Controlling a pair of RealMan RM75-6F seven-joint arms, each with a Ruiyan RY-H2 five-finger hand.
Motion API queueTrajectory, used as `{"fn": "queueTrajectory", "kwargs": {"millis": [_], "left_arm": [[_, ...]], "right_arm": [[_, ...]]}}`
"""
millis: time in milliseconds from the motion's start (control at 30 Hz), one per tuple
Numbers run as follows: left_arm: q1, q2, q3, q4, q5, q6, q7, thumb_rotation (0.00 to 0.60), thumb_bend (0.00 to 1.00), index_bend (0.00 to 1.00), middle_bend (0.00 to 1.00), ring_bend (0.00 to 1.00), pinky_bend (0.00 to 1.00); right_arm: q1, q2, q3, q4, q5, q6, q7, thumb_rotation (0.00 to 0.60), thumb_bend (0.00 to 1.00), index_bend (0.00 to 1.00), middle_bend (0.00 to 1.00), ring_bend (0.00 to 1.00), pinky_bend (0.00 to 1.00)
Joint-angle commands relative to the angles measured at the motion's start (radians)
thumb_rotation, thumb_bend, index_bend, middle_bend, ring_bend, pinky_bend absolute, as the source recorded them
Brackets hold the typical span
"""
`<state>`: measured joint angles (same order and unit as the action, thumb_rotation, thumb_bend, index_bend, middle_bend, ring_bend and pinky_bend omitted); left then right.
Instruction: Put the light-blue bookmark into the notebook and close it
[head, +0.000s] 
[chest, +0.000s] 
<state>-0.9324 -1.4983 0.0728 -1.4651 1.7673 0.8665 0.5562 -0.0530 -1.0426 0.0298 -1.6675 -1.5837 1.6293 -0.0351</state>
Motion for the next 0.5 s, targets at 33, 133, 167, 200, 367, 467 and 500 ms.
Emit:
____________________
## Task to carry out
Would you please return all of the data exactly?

## Expected answer
Controlling a pair of RealMan RM75-6F seven-joint arms, each with a Ruiyan RY-H2 five-finger hand.
Motion API queueTrajectory, used as `{"fn": "queueTrajectory", "kwargs": {"millis": [_], "left_arm": [[_, ...]], "right_arm": [[_, ...]]}}`
"""
millis: time in milliseconds from the motion's start (control at 30 Hz), one per tuple
Numbers run as follows: left_arm: q1, q2, q3, q4, q5, q6, q7, thumb_rotation (0.00 to 0.60), thumb_bend (0.00 to 1.00), index_bend (0.00 to 1.00), middle_bend (0.00 to 1.00), ring_bend (0.00 to 1.00), pinky_bend (0.00 to 1.00); right_arm: q1, q2, q3, q4, q5, q6, q7, thumb_rotation (0.00 to 0.60), thumb_bend (0.00 to 1.00), index_bend (0.00 to 1.00), middle_bend (0.00 to 1.00), ring_bend (0.00 to 1.00), pinky_bend (0.00 to 1.00)
Joint-angle commands relative to the angles measured at the motion's start (radians)
thumb_rotation, thumb_bend, index_bend, middle_bend, ring_bend, pinky_bend absolute, as the source recorded them
Brackets hold the typical span
"""
`<state>`: measured joint angles (same order and unit as the action, thumb_rotation, thumb_bend, index_bend, middle_bend, ring_bend and pinky_bend omitted); left then right.
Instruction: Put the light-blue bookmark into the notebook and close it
[head, +0.000s] 
[chest, +0.000s] 
<state>-0.9324 -1.4983 0.0728 -1.4651 1.7673 0.8665 0.5562 -0.0530 -1.0426 0.0298 -1.6675 -1.5837 1.6293 -0.0351</state>
Motion for the next 0.5 s, targets at 33, 133, 167, 200, 367, 467 and 500 ms.
Emit:

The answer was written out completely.